__PROBLEM__.
For each line of the data that includes the word "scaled", copy the line.

__RECORDS SHOWN__.
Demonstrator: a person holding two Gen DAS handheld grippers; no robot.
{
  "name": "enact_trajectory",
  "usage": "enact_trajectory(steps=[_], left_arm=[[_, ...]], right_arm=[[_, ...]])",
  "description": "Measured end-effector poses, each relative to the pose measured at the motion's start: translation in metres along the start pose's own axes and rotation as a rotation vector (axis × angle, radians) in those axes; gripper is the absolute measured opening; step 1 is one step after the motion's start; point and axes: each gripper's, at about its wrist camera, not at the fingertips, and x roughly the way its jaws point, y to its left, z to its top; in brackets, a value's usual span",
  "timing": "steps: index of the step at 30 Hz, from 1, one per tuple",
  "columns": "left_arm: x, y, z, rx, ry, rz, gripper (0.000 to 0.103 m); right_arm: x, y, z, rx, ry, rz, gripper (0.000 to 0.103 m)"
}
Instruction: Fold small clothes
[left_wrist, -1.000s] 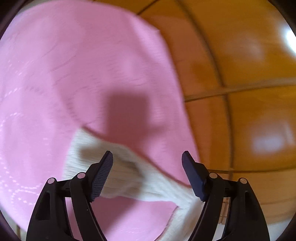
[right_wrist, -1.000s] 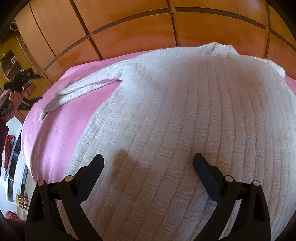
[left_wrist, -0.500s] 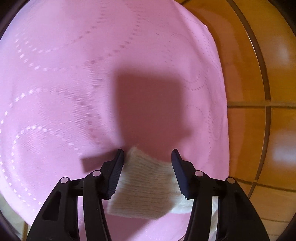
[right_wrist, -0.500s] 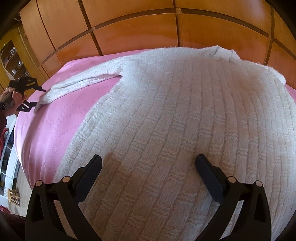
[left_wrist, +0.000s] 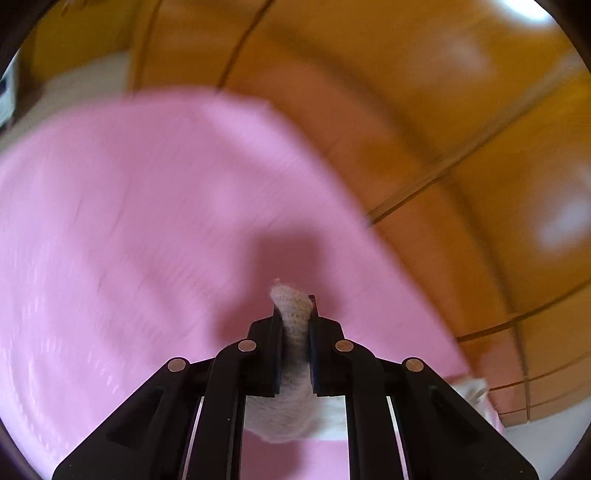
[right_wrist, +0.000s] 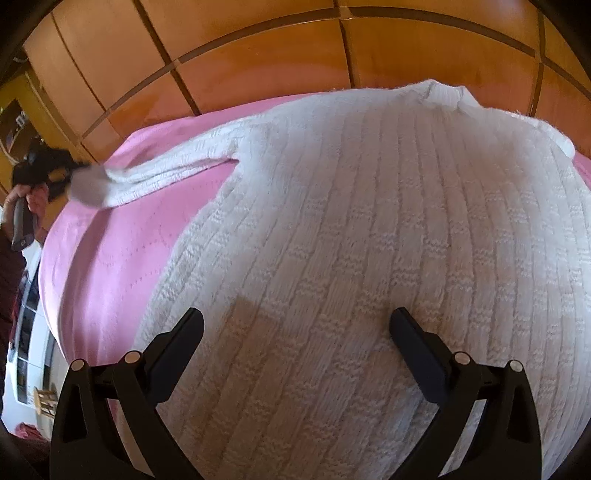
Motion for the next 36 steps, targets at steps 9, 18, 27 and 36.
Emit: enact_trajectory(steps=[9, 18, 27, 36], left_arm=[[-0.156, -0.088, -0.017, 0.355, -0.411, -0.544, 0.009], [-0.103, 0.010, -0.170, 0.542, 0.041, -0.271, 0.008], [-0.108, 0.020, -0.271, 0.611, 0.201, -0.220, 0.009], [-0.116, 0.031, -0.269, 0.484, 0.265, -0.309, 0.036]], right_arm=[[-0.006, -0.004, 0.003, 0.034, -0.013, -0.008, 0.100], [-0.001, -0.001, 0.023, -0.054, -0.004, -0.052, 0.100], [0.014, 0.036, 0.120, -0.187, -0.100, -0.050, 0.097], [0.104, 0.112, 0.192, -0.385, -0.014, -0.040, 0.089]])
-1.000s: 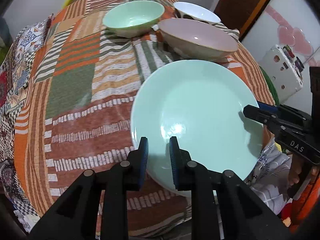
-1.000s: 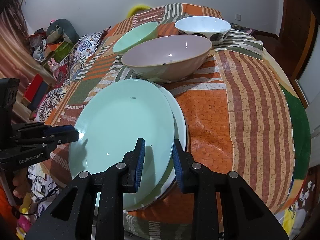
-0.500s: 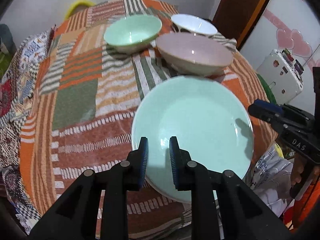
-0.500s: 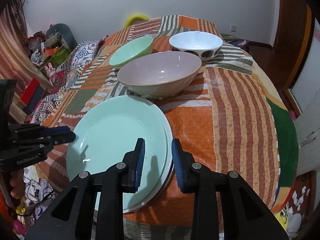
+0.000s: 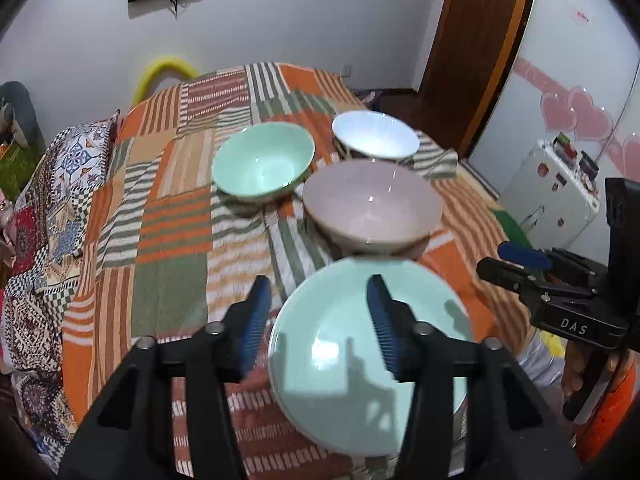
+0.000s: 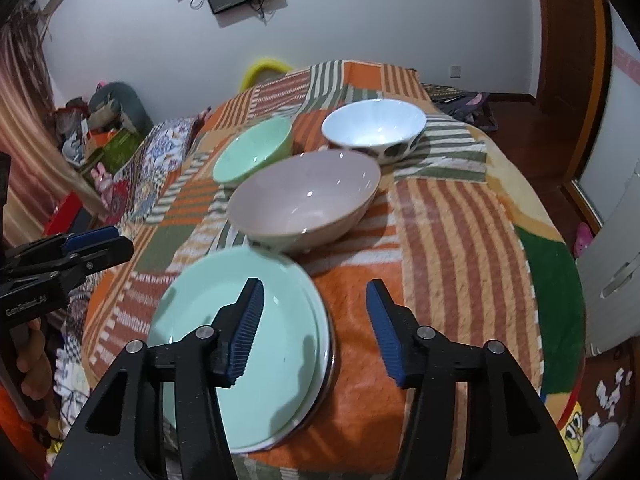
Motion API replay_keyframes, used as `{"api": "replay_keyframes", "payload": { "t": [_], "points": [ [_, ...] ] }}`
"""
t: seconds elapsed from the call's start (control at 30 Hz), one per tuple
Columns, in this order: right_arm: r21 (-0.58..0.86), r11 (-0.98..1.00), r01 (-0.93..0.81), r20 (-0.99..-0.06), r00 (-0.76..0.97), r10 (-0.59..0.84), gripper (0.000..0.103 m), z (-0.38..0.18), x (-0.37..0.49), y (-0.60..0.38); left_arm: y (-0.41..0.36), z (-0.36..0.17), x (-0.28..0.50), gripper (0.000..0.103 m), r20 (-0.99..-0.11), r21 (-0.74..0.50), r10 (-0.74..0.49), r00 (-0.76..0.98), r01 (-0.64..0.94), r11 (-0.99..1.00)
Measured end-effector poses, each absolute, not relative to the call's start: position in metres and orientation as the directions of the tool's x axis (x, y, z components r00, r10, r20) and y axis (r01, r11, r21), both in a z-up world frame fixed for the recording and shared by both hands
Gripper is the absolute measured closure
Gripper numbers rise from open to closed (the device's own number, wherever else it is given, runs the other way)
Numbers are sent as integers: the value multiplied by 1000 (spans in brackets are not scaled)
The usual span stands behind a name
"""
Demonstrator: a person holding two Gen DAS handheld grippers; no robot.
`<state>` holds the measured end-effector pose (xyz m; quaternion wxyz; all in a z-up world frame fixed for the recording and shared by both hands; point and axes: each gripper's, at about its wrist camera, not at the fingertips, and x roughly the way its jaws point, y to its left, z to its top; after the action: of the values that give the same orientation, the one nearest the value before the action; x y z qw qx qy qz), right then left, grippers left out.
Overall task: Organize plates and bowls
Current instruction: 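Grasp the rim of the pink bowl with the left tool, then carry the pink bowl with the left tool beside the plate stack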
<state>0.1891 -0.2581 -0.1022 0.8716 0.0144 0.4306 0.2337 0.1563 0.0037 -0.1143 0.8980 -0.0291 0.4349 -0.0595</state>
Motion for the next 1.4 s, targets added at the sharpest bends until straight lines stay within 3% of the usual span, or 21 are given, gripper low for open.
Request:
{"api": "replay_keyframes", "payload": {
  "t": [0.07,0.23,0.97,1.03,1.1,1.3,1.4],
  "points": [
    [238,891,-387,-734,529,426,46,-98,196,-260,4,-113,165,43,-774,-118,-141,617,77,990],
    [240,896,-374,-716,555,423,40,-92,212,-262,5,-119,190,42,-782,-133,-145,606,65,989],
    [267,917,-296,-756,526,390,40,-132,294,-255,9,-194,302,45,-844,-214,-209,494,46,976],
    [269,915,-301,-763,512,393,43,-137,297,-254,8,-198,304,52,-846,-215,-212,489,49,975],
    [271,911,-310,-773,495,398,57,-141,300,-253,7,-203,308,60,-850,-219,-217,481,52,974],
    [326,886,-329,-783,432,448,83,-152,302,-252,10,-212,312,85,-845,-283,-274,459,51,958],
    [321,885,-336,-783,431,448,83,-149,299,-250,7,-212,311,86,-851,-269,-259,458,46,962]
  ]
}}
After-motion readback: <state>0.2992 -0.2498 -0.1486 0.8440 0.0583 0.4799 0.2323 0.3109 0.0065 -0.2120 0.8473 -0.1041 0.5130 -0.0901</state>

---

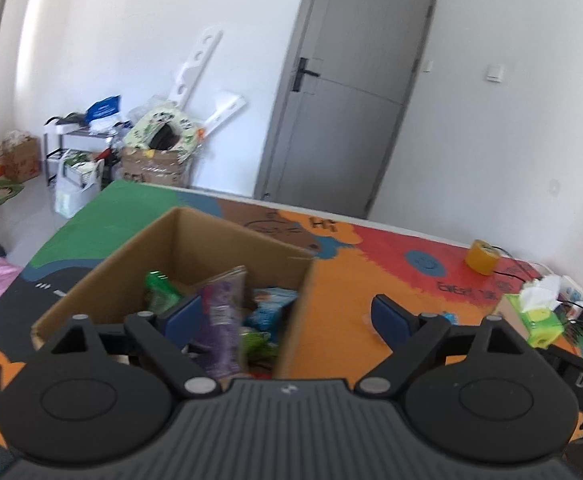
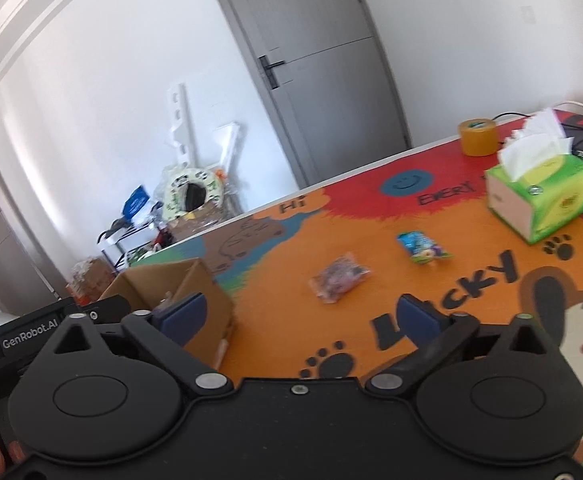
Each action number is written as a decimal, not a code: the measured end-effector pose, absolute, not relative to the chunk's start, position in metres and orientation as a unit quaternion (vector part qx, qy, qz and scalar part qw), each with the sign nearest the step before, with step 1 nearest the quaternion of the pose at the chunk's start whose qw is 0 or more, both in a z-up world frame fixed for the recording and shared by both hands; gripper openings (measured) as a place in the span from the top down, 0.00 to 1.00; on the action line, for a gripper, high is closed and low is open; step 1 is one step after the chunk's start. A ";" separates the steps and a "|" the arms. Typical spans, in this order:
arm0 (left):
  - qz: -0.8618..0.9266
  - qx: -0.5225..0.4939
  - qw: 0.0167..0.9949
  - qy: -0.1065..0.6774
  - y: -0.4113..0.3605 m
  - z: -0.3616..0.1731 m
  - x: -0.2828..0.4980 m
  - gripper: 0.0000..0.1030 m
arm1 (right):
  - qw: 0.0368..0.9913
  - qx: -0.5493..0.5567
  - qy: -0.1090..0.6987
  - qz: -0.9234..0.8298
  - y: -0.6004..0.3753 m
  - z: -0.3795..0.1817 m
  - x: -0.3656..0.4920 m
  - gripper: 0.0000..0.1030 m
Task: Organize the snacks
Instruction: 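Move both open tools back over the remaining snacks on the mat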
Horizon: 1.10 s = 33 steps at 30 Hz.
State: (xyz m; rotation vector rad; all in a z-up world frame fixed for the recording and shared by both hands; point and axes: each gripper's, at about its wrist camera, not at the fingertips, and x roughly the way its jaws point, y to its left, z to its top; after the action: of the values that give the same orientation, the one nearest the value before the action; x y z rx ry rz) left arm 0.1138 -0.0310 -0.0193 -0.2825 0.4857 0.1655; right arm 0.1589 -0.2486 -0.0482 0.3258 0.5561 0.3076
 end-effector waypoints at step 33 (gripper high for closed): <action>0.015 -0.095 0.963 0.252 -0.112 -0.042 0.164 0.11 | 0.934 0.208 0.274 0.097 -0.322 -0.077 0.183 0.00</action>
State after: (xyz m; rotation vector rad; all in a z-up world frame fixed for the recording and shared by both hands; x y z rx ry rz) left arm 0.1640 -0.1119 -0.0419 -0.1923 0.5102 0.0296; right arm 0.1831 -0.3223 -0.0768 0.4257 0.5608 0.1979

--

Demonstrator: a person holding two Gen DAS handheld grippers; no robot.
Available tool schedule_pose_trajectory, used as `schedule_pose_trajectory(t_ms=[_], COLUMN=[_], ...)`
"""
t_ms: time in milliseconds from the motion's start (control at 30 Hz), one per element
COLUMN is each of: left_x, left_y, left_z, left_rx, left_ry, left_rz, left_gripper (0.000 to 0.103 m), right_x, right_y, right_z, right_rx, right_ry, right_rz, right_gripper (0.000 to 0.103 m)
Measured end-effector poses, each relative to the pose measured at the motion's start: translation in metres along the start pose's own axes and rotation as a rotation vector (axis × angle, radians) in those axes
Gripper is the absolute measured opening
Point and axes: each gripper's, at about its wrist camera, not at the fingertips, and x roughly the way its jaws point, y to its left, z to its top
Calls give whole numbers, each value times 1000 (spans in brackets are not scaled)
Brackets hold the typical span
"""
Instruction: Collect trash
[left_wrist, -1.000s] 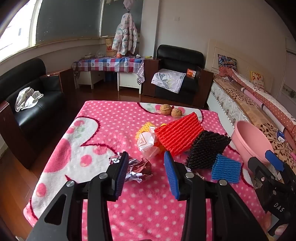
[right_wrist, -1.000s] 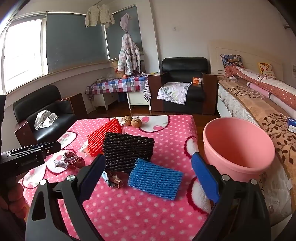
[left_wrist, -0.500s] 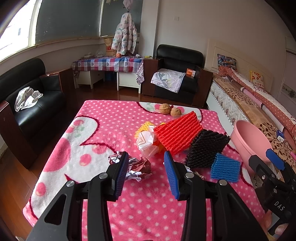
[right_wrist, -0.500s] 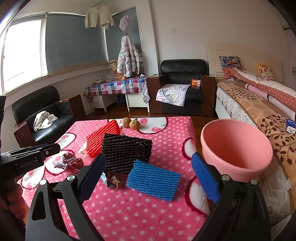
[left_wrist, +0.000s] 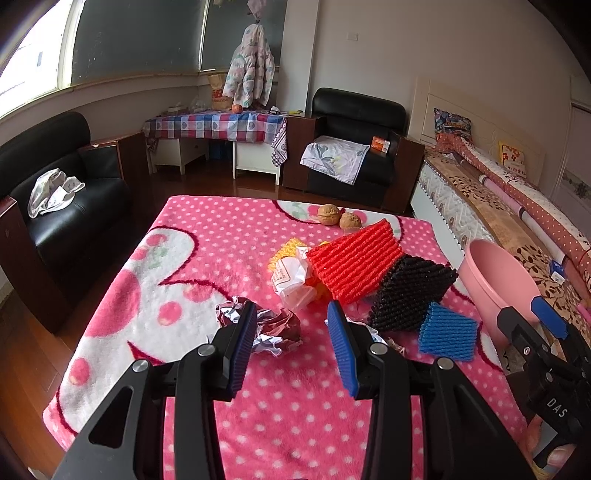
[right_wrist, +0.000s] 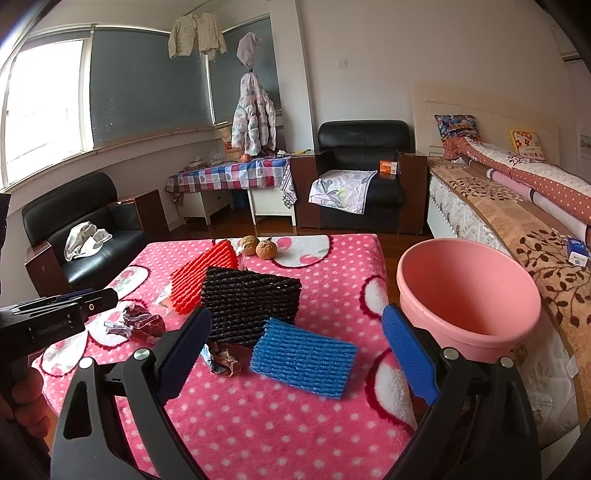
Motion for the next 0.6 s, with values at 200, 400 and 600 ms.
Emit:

__TASK ANSWER__.
Numbers are sent as integers: the value multiplied by 1000 (spans in brackets are not scaled)
Calls give whole numbers, each value times 1000 (spans in brackets are not scaled)

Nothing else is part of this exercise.